Directions
The entries below must be retyped exactly. Pictures are to be omitted.

Recorded information
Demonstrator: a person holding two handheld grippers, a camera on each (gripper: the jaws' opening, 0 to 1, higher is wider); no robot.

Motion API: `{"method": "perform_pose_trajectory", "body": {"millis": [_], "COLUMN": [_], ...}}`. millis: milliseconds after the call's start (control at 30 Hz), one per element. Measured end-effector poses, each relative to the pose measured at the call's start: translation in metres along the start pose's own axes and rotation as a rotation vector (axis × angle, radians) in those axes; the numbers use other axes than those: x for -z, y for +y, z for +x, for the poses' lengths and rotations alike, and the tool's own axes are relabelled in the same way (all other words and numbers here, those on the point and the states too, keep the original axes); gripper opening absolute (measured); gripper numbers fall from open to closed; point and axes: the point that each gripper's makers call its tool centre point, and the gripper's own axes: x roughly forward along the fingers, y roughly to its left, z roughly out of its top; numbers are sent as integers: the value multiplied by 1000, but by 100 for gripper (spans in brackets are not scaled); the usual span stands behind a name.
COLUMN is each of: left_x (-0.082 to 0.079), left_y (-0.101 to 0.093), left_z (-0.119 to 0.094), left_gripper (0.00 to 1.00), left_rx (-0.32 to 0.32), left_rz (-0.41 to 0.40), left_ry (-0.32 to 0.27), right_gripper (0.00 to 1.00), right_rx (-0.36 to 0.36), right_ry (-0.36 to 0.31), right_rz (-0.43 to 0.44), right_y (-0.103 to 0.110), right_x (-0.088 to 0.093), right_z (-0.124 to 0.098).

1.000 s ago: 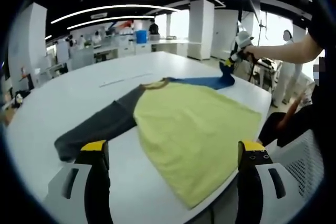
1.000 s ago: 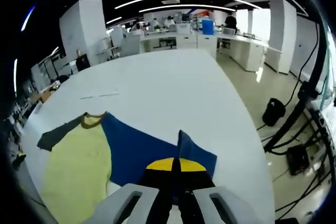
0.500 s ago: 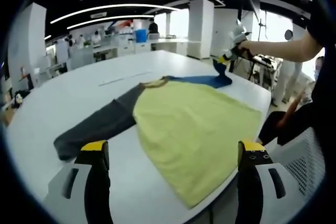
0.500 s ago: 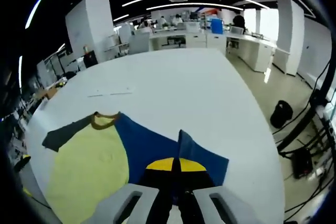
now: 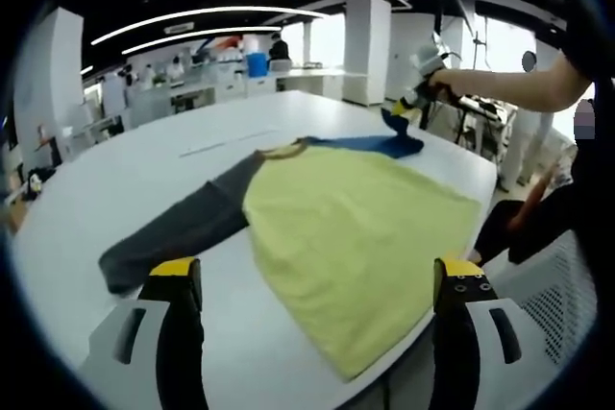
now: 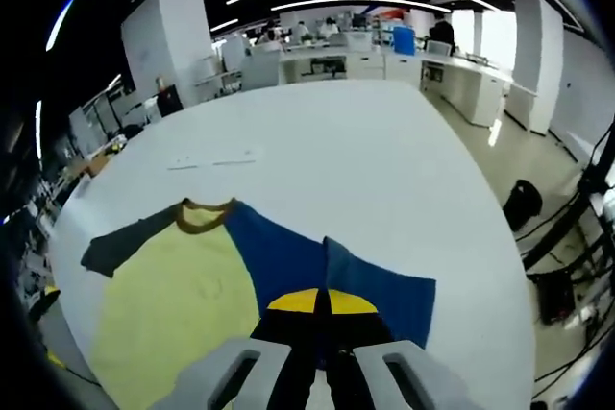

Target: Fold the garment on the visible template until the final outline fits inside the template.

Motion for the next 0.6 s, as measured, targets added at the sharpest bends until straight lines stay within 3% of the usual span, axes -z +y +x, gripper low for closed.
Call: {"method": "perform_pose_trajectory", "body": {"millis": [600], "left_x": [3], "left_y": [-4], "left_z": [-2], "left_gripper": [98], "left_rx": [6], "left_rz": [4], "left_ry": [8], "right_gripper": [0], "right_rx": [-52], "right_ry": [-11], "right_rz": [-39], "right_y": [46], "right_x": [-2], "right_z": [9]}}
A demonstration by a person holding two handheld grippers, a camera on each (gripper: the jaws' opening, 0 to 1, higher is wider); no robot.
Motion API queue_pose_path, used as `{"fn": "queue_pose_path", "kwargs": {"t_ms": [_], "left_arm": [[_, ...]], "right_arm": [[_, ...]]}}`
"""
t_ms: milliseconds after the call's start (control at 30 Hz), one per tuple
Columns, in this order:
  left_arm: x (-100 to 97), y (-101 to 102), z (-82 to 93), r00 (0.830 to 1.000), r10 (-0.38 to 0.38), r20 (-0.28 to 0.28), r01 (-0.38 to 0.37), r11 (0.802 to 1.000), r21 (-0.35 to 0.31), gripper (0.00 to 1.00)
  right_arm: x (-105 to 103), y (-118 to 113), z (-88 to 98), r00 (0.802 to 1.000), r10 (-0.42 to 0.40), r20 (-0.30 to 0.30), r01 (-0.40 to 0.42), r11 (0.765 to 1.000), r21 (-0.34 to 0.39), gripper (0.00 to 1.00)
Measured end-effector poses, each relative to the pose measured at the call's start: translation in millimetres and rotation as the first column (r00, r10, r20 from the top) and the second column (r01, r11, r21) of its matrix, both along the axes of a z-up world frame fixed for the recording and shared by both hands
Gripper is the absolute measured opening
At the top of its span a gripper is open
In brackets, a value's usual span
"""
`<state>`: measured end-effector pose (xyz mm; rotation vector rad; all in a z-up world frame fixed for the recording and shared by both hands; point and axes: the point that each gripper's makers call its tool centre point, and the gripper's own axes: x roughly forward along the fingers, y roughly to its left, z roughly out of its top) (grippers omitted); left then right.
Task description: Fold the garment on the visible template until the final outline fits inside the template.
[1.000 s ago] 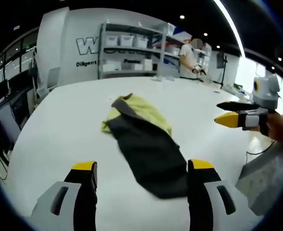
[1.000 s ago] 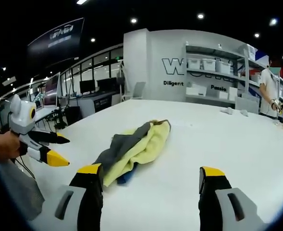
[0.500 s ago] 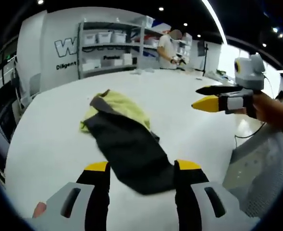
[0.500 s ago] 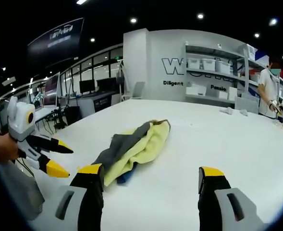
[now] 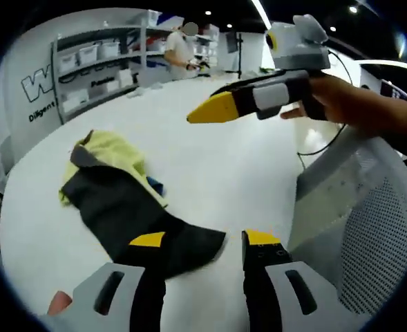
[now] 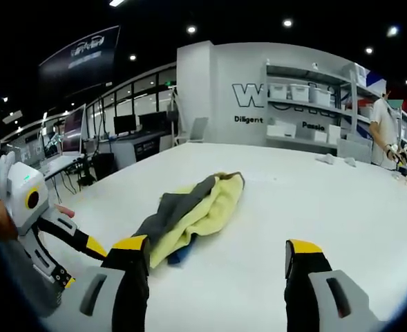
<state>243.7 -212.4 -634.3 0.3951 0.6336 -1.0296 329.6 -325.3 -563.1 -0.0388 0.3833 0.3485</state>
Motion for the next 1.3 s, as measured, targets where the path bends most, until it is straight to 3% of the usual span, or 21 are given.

Problem solution
Demonstrator: a person holding two handheld grippers, a camera on each (gripper: the jaws' opening, 0 to 1, higher is wider); no robot.

Motion API: `{"method": "perform_pose_trajectory", "body": {"millis": [_], "COLUMN": [_], ...}}`. millis: milliseconds after the call's start (control at 30 Hz), one per element. Measured end-effector poses, each relative to the pose measured at the call's start: translation in metres along the start pose's own axes and rotation as a rotation vector (axis × angle, radians) in those axes; the numbers use other axes than those: x for -z, y for +y, z for +x, for the poses' lengths and rotations alike, and the tool's own axes are relabelled in the same way (all other words and numbers here, those on the point and the states too, keep the original axes); gripper opening absolute (measured); gripper numbers fall from open to closed; point and axes: the point that each gripper's makers call its tool centre point, and the gripper's own axes: x roughly forward along the fingers, y roughly to its left, z roughly out of its top; numbers are sent as integers: the value multiplied by 1000, but by 100 for gripper (spans in brackets are not scaled); the usual span stands behind a name.
COLUMN is each of: left_x (-0.082 to 0.079), left_y (-0.101 to 0.093), left_z (-0.119 to 0.094), left_gripper (0.00 to 1.00), left_rx (-0.32 to 0.32), left_rz (-0.41 to 0.40), left_ry (-0.32 to 0.27), right_gripper (0.00 to 1.00), right_rx (-0.36 to 0.36), right_ry (-0.36 to 0.31), right_rz (-0.43 to 0.44), right_y (-0.103 to 0.110), right_x (-0.088 to 0.093), right_z (-0.124 to 0.098).

1.000 s ago: 
1.000 s ago: 
0.500 s ago: 
0.500 s ago: 
now: 
now: 

Target: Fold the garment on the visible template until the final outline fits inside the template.

Motion for the next 0.6 s, as measured, targets added at the sharpest bends until straight lines stay within 3% of the usual span, axes -z +y +x, gripper low for closed.
Call: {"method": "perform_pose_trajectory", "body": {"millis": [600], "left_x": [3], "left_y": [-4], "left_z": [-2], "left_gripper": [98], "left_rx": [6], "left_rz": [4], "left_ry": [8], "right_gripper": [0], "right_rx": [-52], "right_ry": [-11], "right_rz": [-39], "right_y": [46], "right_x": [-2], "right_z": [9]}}
A demonstration by a person holding two handheld grippers, a camera on each (gripper: the jaws' opening, 0 to 1, higher is wider); no robot.
Motion API queue_pose_path, used as `{"fn": "queue_pose_path", "kwargs": {"t_ms": [_], "left_arm": [[_, ...]], "right_arm": [[_, ...]]}}`
"""
t_ms: milliseconds after the call's start (control at 30 Hz), one per tuple
Columns, in this order:
  left_arm: x (-100 to 97), y (-101 to 102), z (-82 to 93), r00 (0.830 to 1.000), r10 (-0.38 to 0.38), r20 (-0.28 to 0.28), r01 (-0.38 to 0.37), r11 (0.802 to 1.000), r21 (-0.35 to 0.31), gripper (0.00 to 1.00)
  right_arm: x (-105 to 103), y (-118 to 113), z (-88 to 98), r00 (0.802 to 1.000), r10 (-0.42 to 0.40), r20 (-0.30 to 0.30), r01 (-0.40 to 0.42), r11 (0.765 to 1.000), r21 (-0.34 to 0.39), gripper (0.00 to 1.00)
Measured end-effector poses, each relative to the pose measured at the call's start: translation in millimetres and rotation as the first column (r00, r10, r20 from the top) and the second column (r01, r11, r21) of its matrix, both along the axes of a z-up world frame fixed for the recording and shared by both hands
Gripper is the absolute measured opening
At the top of its span a gripper is open
In brackets, a value's usual span
"""
`<state>`: measured end-effector pose (xyz mm; rotation vector rad; all in a z-up world frame fixed for the recording and shared by both hands; point and axes: the point that each gripper's makers call its tool centre point, and the gripper's own axes: x roughly forward along the fingers, y roughly to its left, z roughly out of its top) (grippers omitted); left then right.
Task description: Fold the garment on the visible template until the final outline fits inside the template.
[1.000 s ago] 
[1.000 s ago] 
[0.500 s ago] 
[0.500 s ago] 
[now] 
[now] 
<state>243.7 -212.4 -634.3 0.3951 0.6336 -1.0296 329.6 -325.3 -563.1 -0.0388 0.3833 0.3485</state>
Motion for the next 1.3 s, as measured, targets where the path bends most, until it is straight to 3% of the usual span, or 21 are given.

Nothing else remains to be done for this exercise.